Swandaru mengangkat bahunya. Tetapi ia tidak berkata
apa pun juga. Prastawa yang menjadi semakin jemu melihat
sikap anak muda itu hanya dapat berdesis perlahan-lahan.
"Jika demikian, bersiaplah. Kita akan segera berangkat."
Sementara itu, para pengiring Pandan Wangi dan
pengawal dari Mataram pun segera bersiap. Hanya tiga orang
saja yang tinggal di perkemahan menunggui kuda-kuda yang
tertambat dan menyiapkan makan dan minum apabila setiap
saat kelompok kecil itu datang.
Sejenak kemudian, maka sekelompok pengawal dari
Mataram dan Tanah Perdikan Menoreh itu pun segera
berangkat meninggalkan perkemahan kecil di pinggir hutan
yang lebat. Kini bagi mereka yang penting tidak lagi ingin
berburu binatang, tetapi mereka akan berburu manusia.
Namun tentu saja bukan sekedar untuk melepaskan hasrat
untuk membunuh, atau perbuatan kejahatan yang serupa.
Yang penting bagi mereka adalah memelihara kedamaian di
daerah masing-masing. Tetapi bahwa yang damai itu masih
harus diperjuangkan dengan cara yang keras adalah suatu
keadaan yang masih harus di tempuh.
Yang mula-mula mereka datangi adalah belik kecil tempat
mereka mengambil air dan membersihkan diri. Mereka ingin
melihat jejak yang telah dilihat oleh Pandan Wangi.
Ternyata seperti Pandan Wangi, mereka mengambil
kesimpulan, bahwa jejak itu benar-benar jejak sekelompok
orang-orang yang berjalan menyusup di antara hutan perdu.
Tentu merekalah orang yang sedang dicari oleh Sutawijaya.
Jika orang-orang itu bukan orang-orang yang dengan sengaja
melalui jalan yang tidak diketahui orang lain, maka mereka
tidak akan mengambil jalan itu.
"Kita sudah menemukan jejaknya," berkata Raden
Sutawijaya, kemudian, "jagalah agar kita tidak kehilangan.

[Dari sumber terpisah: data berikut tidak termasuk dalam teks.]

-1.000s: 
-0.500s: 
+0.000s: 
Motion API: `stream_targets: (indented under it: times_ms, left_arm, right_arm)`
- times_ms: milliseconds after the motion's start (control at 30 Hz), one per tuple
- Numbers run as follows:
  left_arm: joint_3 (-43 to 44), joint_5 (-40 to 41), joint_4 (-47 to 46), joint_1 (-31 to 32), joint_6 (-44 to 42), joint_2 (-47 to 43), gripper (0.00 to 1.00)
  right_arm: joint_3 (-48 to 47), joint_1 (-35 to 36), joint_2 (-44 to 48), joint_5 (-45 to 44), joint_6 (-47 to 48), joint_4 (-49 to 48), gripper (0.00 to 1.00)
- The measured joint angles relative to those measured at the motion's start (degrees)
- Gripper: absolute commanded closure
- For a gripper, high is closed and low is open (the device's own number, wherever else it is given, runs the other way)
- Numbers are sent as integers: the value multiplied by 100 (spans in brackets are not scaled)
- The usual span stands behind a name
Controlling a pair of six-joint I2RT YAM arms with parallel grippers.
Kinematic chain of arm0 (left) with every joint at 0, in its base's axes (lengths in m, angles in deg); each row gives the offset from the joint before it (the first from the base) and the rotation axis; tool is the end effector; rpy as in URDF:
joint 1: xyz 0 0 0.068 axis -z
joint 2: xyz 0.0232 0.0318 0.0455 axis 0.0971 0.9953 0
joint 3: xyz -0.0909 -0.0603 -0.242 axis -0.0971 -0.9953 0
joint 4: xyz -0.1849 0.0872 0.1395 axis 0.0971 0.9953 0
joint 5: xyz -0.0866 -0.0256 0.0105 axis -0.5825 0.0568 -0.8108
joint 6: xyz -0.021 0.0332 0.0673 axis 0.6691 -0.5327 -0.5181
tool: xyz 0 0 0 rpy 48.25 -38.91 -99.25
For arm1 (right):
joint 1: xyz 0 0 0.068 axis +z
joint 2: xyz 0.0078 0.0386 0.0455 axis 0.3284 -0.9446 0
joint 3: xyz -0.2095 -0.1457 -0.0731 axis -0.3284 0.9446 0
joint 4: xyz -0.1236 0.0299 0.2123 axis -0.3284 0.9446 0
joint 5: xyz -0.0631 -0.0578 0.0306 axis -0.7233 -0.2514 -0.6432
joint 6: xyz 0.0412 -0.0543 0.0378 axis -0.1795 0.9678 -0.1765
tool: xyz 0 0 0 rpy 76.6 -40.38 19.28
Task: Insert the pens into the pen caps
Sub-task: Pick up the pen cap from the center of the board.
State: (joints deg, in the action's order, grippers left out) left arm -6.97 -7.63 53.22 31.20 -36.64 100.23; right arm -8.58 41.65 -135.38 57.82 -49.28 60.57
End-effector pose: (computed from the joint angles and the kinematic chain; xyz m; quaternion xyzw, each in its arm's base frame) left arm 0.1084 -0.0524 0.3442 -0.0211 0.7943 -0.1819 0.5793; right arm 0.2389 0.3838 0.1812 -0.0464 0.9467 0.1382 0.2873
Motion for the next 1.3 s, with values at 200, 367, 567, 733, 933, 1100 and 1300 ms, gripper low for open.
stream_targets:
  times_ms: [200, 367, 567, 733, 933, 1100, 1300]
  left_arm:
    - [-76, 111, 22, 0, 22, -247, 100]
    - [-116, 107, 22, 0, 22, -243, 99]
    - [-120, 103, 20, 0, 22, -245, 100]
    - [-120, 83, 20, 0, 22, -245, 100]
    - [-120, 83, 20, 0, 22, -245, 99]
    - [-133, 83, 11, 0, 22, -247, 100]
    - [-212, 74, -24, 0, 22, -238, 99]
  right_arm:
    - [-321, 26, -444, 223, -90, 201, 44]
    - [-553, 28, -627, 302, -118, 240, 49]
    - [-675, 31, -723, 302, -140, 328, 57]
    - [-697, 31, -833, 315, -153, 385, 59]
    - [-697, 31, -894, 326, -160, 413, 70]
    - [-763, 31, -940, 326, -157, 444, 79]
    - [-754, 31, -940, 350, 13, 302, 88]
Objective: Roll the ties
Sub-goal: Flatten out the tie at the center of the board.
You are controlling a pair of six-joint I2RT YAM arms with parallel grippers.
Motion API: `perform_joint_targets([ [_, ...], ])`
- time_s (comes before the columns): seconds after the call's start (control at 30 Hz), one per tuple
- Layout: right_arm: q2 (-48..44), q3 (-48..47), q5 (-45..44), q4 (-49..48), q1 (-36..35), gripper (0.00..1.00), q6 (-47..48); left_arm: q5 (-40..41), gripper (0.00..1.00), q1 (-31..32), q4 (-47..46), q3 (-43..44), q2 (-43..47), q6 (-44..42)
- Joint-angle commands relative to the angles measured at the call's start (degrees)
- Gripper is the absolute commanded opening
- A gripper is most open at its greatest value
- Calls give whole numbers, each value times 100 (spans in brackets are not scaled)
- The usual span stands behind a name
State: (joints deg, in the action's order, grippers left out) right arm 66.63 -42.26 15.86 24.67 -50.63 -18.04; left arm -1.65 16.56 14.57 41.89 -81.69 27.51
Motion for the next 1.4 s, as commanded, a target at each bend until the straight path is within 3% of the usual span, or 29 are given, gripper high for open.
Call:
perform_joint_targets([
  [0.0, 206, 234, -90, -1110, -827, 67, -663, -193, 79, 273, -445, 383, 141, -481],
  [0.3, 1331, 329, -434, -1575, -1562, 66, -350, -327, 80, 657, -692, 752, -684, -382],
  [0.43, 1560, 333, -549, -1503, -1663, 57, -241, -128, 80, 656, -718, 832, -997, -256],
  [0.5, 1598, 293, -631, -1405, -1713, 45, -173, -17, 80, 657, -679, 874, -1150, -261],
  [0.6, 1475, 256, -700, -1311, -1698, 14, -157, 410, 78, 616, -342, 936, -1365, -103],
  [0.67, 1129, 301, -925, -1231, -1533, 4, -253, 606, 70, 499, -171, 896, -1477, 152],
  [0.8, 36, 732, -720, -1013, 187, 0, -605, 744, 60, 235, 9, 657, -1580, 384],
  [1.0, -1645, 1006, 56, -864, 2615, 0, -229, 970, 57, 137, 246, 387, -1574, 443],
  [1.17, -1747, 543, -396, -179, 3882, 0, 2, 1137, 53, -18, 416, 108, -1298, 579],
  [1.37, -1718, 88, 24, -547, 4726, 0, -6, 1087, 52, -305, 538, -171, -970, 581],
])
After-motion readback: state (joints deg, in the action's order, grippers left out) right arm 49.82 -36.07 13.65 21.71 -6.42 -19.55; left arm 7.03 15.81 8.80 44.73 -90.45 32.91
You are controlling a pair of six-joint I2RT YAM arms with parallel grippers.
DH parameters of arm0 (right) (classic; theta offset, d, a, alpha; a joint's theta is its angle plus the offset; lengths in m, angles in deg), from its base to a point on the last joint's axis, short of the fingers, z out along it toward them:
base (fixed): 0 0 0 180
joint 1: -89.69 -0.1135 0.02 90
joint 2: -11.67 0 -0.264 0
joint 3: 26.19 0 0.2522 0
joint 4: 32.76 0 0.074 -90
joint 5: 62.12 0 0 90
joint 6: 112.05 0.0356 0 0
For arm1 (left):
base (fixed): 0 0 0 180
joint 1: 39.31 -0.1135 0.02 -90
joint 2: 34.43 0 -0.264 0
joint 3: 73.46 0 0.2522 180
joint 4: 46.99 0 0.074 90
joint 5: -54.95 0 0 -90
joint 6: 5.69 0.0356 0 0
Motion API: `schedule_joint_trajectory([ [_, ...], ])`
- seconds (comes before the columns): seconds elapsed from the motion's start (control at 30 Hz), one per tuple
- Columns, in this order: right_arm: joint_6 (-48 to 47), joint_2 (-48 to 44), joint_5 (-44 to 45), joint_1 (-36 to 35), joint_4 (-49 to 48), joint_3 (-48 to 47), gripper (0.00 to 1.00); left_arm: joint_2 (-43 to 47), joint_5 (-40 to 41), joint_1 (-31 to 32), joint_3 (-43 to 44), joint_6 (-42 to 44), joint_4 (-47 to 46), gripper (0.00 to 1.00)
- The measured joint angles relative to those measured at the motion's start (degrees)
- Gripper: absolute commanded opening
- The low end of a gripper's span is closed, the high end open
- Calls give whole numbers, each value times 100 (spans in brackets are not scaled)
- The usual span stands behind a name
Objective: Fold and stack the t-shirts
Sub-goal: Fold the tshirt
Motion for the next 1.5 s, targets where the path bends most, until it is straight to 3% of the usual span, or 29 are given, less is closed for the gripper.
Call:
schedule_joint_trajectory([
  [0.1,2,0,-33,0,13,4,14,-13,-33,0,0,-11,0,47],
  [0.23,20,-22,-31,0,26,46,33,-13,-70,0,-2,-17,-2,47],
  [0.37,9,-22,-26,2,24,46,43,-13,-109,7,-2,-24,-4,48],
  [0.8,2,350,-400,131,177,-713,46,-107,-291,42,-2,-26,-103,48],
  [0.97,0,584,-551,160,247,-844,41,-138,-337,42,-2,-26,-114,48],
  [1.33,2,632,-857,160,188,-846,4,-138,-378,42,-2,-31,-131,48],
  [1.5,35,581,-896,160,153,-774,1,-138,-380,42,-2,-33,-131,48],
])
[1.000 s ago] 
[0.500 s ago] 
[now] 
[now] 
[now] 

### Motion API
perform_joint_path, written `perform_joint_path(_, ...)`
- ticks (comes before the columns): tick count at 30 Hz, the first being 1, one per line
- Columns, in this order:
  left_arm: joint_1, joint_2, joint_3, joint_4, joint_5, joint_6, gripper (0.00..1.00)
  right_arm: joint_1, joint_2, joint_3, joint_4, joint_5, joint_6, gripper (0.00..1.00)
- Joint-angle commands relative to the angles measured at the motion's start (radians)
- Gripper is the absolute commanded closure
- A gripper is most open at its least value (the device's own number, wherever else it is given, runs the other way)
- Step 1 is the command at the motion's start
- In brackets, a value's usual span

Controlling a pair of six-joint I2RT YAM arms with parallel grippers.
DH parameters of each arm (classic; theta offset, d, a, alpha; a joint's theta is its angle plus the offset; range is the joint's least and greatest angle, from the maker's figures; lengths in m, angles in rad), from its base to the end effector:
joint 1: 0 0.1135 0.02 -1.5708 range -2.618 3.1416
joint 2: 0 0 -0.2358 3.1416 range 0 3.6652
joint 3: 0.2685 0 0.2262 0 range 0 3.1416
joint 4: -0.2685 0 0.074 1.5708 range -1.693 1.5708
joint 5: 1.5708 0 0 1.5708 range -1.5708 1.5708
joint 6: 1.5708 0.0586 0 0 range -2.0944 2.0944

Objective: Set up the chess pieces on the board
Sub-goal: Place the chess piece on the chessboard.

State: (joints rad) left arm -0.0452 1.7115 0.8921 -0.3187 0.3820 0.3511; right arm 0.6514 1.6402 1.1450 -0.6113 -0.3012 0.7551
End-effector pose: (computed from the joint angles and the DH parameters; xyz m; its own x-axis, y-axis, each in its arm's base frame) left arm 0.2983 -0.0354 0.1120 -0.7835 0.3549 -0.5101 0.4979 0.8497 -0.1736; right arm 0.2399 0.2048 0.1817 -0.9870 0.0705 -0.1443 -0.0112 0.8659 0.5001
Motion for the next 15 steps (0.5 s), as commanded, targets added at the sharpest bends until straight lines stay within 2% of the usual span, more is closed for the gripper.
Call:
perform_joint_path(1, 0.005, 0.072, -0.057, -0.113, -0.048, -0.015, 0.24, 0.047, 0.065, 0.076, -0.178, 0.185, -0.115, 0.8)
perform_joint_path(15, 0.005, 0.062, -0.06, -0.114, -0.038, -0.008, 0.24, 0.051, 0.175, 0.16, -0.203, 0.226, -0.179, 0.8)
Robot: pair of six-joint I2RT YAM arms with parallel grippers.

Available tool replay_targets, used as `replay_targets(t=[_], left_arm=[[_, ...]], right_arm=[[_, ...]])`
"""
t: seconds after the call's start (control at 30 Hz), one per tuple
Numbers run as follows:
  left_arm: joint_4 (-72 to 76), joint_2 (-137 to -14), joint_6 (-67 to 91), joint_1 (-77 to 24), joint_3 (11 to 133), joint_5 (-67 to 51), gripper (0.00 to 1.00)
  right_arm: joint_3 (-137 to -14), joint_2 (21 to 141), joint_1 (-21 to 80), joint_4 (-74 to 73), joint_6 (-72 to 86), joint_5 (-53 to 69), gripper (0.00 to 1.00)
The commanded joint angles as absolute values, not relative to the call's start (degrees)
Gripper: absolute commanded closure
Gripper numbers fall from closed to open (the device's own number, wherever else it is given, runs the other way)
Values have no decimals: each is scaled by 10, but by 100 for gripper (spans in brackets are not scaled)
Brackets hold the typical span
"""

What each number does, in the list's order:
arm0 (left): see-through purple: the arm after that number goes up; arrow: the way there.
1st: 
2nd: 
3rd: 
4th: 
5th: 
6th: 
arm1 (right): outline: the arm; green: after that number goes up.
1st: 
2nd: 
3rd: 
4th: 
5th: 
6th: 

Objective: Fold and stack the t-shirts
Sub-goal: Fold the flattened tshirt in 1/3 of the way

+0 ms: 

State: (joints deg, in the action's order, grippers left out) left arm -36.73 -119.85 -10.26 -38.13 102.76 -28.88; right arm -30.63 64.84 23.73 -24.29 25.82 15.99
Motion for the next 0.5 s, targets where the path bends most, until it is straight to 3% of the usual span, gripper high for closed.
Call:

"Tetapi mereka tentu sudah jauh sekali," sahut Swandaru.
"Kita akan mencobanya. Tetapi jika kita kehilangan jejak
ini, kita benar-benar tidak akan dapat menduga sama sekali,
ke mana mereka akan pergi." Sutawijaya berhenti sejenak,
lalu, "Seandainya kita tidak menemukan orang-orangnya, asal
kita dapat menggambarkan jalur jalan yang mereka tempuh,
sehingga mereka dapat menimbulkan kekacauan di pinggirpinggir
tanah yang sedang kami garap itu, maka kami akan
dapat mengambil sikap."
Swandaru mengangguk-anggukkan kepalanya. Dan
Sutawijaya itu berkata seterusnya, "Nah, mumpung masih
pagi. Kita sebaiknya berangkat sekarang. Aku mempunyai
beberapa orang yang ahli di dalam menyelusuri jejak."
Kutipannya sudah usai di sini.